Altri chef, dal nord al sud dello Stivale, qualche perplessità per il diktat in cucina invece l’hanno manifestata. Un obbligo sicuramente a fin di bene – anzi, a fin di buono – ma che ha fatto sollevare più di un dubbio. Non è mancato nemmeno chi ha ironizzato sul fatto che anche i ristoranti etnici dovranno far spazio a un mix di sushi e pesto (come del resto già fanno alcuni locali). Sì, perché l’obbligo di segnalazione delle tipicità locali riguarda anche loro.
Obbligo di prodotti tipici nel menù: chi è d’accordo e chi no
La tipicità e il “made in Liguria” imposti per legge non piacciono a tutti e sono fioccate le critiche in nome della “libera cucina in libera Liguria”. Va bene insomma la tradizione a tavola, ma non al punto di imbrigliare la creatività culinaria. Questo sembra essere il filo rosso che lega tante critiche. Un conto è promuovere i prodotti locali, un altro è imporli per regolamento a esercizi privati.
Anche se va detto che non manca nemmeno, tra gli chef interpellati da Repubblica, chi plaude all’iniziativa del comune ligure o ne evidenzia gli effetti positivi per i prodotti del territorio pur ritenendola un poco “azzardata”, c’è da chiedersi se un simile interventismo non sia esagerato.
Perché a questo punto potremmo anche obbligare i negozi di vestiti a vendere per forza abbigliamenti e calzature prodotti sul suolo ligure. E perché non imporre una quota minima di autori liguri alle librerie del posto? Una “quota ligure” un po’ dappertutto? Uno scenario che non pare particolarmente esaltante.
Settore agroalimentare in Liguria: un comparto di nicchia che vuole crescere
D’altro canto appare fortemente sentita in Liguria la necessità di aumentare la forza del proprio settore agroalimentare, al momento ancora ben lontana da quella di regioni come il Veneto che può contare sui 100 mila ettari di superficie coltivabile contro i 2 mila della Liguria. Da solo il Veneto produce prodotti Dop e Igp per un valore di 4,3 miliardi (una quota corposa dei 19,1 miliardi complessivi a livello nazionale), mentre la Liguria è ferma a 38 milioni di euro.

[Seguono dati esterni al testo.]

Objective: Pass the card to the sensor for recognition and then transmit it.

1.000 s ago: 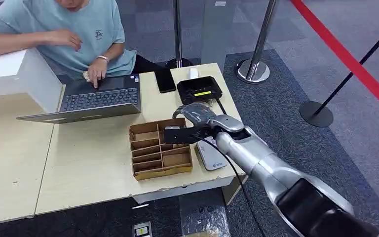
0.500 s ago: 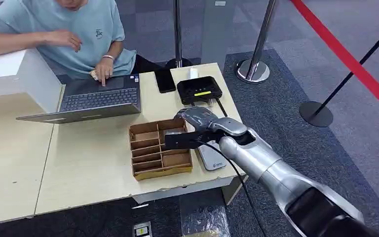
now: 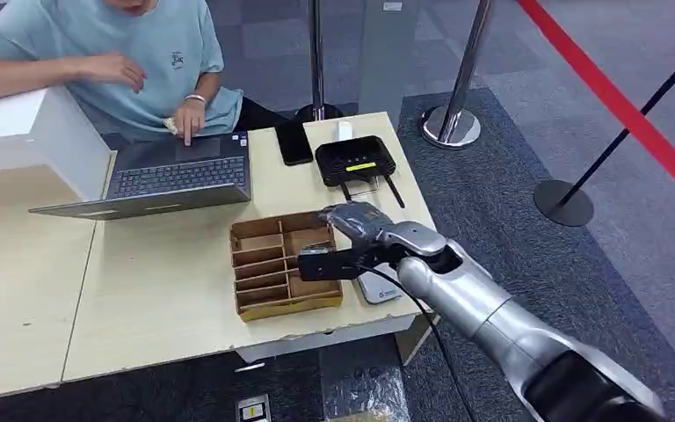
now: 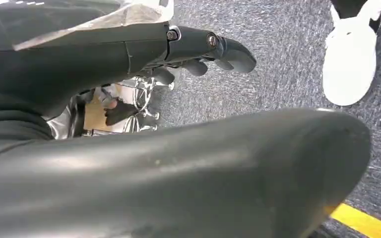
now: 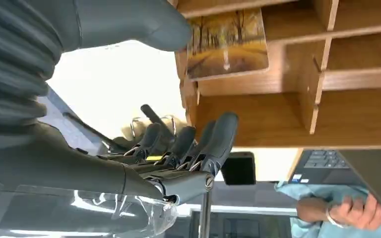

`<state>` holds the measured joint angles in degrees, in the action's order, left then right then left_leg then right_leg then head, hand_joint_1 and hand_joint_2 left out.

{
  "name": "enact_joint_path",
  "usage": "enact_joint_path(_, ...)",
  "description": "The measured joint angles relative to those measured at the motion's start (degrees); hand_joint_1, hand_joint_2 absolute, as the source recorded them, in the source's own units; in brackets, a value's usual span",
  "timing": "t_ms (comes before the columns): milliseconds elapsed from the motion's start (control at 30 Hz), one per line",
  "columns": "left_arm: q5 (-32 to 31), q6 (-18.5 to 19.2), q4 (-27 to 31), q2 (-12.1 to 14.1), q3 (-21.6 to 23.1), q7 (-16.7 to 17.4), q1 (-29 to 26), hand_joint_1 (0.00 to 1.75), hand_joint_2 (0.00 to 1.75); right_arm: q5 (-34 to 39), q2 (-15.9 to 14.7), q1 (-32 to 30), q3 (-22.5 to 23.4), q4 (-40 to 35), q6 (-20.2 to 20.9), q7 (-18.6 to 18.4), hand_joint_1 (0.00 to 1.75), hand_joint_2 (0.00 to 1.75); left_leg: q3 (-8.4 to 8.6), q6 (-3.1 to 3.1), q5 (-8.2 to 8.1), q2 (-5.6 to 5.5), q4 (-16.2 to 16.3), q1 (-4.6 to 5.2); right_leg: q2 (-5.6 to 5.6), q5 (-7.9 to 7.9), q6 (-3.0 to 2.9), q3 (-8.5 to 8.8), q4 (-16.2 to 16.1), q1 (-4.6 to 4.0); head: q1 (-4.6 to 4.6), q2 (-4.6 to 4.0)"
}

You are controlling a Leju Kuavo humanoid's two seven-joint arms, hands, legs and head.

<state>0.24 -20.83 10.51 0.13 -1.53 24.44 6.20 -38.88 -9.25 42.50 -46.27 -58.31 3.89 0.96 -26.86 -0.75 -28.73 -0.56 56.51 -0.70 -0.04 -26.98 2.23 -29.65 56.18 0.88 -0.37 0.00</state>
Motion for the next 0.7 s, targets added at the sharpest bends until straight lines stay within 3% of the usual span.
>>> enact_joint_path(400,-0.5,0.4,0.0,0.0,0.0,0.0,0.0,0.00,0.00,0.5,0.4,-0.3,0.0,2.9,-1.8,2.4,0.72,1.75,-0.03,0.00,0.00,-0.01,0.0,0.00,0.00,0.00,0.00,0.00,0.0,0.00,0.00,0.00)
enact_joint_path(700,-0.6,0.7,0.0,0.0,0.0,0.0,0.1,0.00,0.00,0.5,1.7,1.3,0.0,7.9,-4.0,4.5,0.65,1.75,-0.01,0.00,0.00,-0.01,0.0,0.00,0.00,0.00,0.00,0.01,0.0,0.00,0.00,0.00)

In sostanza la produzione ligure è una produzione di élite, dove prevalente è la qualità più che la quantità. Una qualità che si concentra soprattutto nell’olio e nel basilico (cibi Dop) e in prodotti Igp (focaccia di Recco, acciughe sotto sale del Mar Ligure e pure il vitellone piemontese della Coscia, prodotto anche in alcuni comuni in provincia di Imperia e Savona).
Le prospettive di crescita della capacità di produzione ligure
Anche se decisamente distante dalla forza trainante dell’agroalimentare in altre regioni, il comparto del cibo sta crescendo in Liguria: tra il 2020 e il 2021 il valore è aumentato del 19,3%, e quello del vino perfino di due terzi. Insomma, si punta a rafforzare e ampliare questo settore, come confida al Secolo XIX l’assessore regionale all’Agricoltura, Alessandro Piana. «In epoca pre-industriale questa regione aveva 40 mila ettari di aree coltivabili, oggi sono 2.000: quindi ci sono gli spazi per poter recuperare almeno una parte di quei livelli. Per esempio oggi ci sono 1,5 milioni di ulivi non coltivati, e noi puntiamo molto su politiche e incentivi per l’avvio di nuove imprese nel settore».
Appare chiaro che una spinta anche dall’estero, grazie alla pubblicità delle eccellenze locali, potrebbe dare una grande mano in tal senso. Resta da vedere se il dirigismo a suon di obblighi e regolamenti comunali sia la via più opportuna da seguire.